The absurdity of the Turnbull Government’s approach to infrastructure has been underlined by its bizarre proposal to build toll roads in Australia’s north through the Northern Australia Infrastructure Facility.
Anyone who knows anything about the economics of financing roads would know toll roads will not stack up in the relatively sparsely populated areas of northern Australia.
This absurd proposal is the latest manifestation of Prime Minister Malcolm Turnbull’s campaign to cut Commonwealth infrastructure investment.
His approach is further illustrated by his creation of the new Infrastructure Financing Unit (IFU) to promote methods of financing.

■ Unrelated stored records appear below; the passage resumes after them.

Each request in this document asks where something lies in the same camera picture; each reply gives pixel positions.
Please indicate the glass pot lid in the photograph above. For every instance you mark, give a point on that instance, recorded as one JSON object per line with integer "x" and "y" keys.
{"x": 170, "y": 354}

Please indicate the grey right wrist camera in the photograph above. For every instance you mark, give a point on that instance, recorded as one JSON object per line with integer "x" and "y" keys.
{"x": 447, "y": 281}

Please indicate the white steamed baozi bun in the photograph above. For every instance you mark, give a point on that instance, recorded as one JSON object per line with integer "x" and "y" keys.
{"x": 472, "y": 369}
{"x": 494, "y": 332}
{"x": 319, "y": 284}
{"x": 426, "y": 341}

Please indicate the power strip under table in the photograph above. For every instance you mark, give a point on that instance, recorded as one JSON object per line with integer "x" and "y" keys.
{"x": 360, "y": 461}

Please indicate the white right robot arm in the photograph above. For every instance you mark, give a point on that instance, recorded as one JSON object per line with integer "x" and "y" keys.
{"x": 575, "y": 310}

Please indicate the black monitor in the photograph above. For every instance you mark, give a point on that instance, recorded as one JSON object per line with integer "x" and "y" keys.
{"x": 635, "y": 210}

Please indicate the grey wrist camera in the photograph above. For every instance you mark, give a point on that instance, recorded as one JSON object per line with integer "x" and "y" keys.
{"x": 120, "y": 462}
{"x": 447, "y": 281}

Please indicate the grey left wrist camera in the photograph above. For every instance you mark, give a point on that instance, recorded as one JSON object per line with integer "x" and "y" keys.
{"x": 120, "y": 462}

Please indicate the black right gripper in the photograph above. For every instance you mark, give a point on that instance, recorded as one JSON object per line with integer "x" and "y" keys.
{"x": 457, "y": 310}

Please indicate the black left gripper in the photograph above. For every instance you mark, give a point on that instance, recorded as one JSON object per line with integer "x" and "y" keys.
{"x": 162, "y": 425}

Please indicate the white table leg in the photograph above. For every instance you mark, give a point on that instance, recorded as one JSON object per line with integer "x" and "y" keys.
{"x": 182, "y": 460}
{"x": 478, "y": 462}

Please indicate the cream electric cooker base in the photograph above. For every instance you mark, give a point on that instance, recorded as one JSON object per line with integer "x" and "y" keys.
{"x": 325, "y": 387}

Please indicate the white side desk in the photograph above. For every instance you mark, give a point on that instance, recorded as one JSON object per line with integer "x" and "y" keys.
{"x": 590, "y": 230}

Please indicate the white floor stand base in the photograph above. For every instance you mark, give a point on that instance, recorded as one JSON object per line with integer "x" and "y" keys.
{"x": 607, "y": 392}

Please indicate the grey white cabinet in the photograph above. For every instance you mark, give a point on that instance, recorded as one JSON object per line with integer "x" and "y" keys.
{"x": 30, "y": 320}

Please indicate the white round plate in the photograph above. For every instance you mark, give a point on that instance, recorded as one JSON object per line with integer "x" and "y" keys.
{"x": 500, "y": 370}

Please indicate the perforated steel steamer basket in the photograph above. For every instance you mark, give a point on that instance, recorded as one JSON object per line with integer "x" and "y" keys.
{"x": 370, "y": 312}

The IFU has been rejected as needless by economists and the peak infrastructure sector body Infrastructure Partnerships Australia, which has repeatedly called on the Government to lift its own level of investment.
However, a report released last week by the Parliamentary Budget Office noted that Commonwealth infrastructure investment expressed as a proportion of GDP will halve over the next decade from 0.4 per cent to 0.2 per cent.
While private investment can be used to help deliver major projects, the fact is that private investors will only invest in projects which, like toll roads, produce revenue streams.
The former Labor Federal Government invested $5.5 billion on roads in Northern Australia. But since 2013 Mr Turnbull has cut infrastructure funding to the bone.
The NAIF, created amid fanfare more than two years ago, has yet to invest a single dollar in a single project.
NAIF is an appropriate acronym for the Government’s infrastructure agenda, except it should be called the No Actual Infrastructure Fund.